## Action item
An exact copy of all the data below is needed.

──────────────────────────────

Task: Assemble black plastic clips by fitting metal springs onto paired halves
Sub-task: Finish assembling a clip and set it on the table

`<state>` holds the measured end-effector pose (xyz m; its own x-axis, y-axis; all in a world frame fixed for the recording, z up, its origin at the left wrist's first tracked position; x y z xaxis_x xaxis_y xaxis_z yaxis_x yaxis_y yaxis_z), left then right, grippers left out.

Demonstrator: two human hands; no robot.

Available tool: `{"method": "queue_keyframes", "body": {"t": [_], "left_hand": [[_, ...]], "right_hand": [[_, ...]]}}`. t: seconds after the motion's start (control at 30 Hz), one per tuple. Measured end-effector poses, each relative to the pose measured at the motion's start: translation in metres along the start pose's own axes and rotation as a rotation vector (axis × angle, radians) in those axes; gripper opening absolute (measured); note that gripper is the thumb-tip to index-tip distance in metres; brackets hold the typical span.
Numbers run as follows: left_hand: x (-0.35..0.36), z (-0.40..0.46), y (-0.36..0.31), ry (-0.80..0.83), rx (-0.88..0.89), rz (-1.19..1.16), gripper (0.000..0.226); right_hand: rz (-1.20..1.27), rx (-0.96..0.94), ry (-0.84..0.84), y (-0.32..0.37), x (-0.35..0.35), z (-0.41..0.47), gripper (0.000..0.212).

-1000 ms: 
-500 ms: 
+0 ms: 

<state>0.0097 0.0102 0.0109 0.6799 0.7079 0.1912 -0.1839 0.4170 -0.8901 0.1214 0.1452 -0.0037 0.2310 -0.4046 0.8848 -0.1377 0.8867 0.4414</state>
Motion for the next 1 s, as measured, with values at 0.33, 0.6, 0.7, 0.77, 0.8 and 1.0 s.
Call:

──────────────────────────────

## Answer to this problem
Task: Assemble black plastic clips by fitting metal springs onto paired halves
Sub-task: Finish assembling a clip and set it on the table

`<state>` holds the measured end-effector pose (xyz m; its own x-axis, y-axis; all in a world frame fixed for the recording, z up, its origin at the left wrist's first tracked position; x y z xaxis_x xaxis_y xaxis_z yaxis_x yaxis_y yaxis_z), left then right, grippers left out.

Demonstrator: two human hands; no robot.

Available tool: `{"method": "queue_keyframes", "body": {"t": [_], "left_hand": [[_, ...]], "right_hand": [[_, ...]]}}`. t: seconds after the motion's start (control at 30 Hz), one per tuple. Measured end-effector poses, each relative to the pose measured at the motion's start: translation in metres along the start pose's own axes and rotation as a rotation vector (axis × angle, radians) in those axes; gripper opening absolute (measured); note that gripper is the thumb-tip to index-tip distance in metres; brackets hold the typical span.
Numbers run as follows: left_hand: x (-0.35..0.36), z (-0.40..0.46), y (-0.36..0.31), ry (-0.80..0.83), rx (-0.88..0.89), rz (-1.19..1.16), gripper (0.000..0.226); right_hand: rz (-1.20..1.27), rx (-0.96..0.94), ry (-0.84..0.84), y (-0.32..0.37), x (-0.35..0.35), z (-0.41..0.47), gripper (0.000..0.212).

-1000 ms: 
-500 ms: 
+0 ms: 

<state>0.0097 0.0102 0.0109 0.6799 0.7079 0.1912 -0.1839 0.4170 -0.8901 0.1214 0.1452 -0.0037 0.2310 -0.4046 0.8848 -0.1377 0.8867 0.4414</state>
Motion for the next 1 s, as measured, with values at 0.33, 0.6, 0.7, 0.77, 0.8 and 1.0 s.
Call:

There is nothing further in this answer.